(To do) Transcribe exactly the line in which "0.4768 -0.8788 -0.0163" occurs, plus every line that comes after it up to the end of the entries.

*** Exercise data ***

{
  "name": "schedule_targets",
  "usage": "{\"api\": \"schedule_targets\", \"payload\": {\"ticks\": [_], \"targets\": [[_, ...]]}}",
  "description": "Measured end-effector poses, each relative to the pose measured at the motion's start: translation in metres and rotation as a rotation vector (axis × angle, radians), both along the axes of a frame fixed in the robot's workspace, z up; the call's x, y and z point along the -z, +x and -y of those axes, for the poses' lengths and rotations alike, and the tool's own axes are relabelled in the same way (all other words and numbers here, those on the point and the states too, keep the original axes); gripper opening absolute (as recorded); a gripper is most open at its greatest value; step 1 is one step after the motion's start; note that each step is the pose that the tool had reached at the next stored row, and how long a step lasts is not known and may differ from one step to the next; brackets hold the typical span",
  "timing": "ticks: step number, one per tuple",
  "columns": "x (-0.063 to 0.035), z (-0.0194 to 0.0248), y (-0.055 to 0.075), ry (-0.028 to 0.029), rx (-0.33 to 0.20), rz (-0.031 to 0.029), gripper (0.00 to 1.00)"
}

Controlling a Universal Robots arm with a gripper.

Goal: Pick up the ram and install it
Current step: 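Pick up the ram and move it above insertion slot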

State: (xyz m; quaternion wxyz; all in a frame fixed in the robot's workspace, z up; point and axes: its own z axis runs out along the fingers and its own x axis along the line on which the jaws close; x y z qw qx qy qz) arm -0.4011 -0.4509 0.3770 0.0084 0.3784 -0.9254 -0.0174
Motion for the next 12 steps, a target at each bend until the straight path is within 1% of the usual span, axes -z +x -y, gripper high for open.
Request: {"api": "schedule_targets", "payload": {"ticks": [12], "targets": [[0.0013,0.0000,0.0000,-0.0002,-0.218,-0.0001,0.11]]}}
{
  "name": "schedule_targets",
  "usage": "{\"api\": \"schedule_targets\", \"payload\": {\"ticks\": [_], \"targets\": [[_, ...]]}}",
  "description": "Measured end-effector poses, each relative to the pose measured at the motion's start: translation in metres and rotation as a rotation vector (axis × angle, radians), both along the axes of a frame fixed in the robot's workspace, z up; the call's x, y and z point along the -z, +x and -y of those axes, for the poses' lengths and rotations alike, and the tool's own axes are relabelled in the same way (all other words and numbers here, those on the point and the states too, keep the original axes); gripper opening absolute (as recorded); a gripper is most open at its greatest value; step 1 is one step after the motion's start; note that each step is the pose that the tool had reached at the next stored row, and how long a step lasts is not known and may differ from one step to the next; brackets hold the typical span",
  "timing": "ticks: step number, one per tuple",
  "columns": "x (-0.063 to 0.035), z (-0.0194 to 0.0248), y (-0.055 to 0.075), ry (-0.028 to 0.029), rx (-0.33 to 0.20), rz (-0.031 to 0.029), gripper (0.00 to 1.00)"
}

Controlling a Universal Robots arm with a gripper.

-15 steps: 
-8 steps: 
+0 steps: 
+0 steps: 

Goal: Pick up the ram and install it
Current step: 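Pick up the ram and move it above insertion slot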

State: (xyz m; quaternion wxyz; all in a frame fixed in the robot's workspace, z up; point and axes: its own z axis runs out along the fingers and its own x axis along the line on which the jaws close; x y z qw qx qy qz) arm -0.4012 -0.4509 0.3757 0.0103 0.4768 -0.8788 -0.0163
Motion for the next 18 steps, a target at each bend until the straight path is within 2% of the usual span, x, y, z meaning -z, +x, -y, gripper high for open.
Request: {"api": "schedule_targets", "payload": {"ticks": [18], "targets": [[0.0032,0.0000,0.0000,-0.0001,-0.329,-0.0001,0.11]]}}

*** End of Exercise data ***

(Result of this exercise)
State: (xyz m; quaternion wxyz; all in a frame fixed in the robot's workspace, z up; point and axes: its own z axis runs out along the fingers and its own x axis along the line on which the jaws close; x y z qw qx qy qz) arm -0.4012 -0.4509 0.3757 0.0103 0.4768 -0.8788 -0.0163
Motion for the next 18 steps, a target at each bend until the straight path is within 2% of the usual span, x, y, z meaning -z, +x, -y, gripper high for open.
Request: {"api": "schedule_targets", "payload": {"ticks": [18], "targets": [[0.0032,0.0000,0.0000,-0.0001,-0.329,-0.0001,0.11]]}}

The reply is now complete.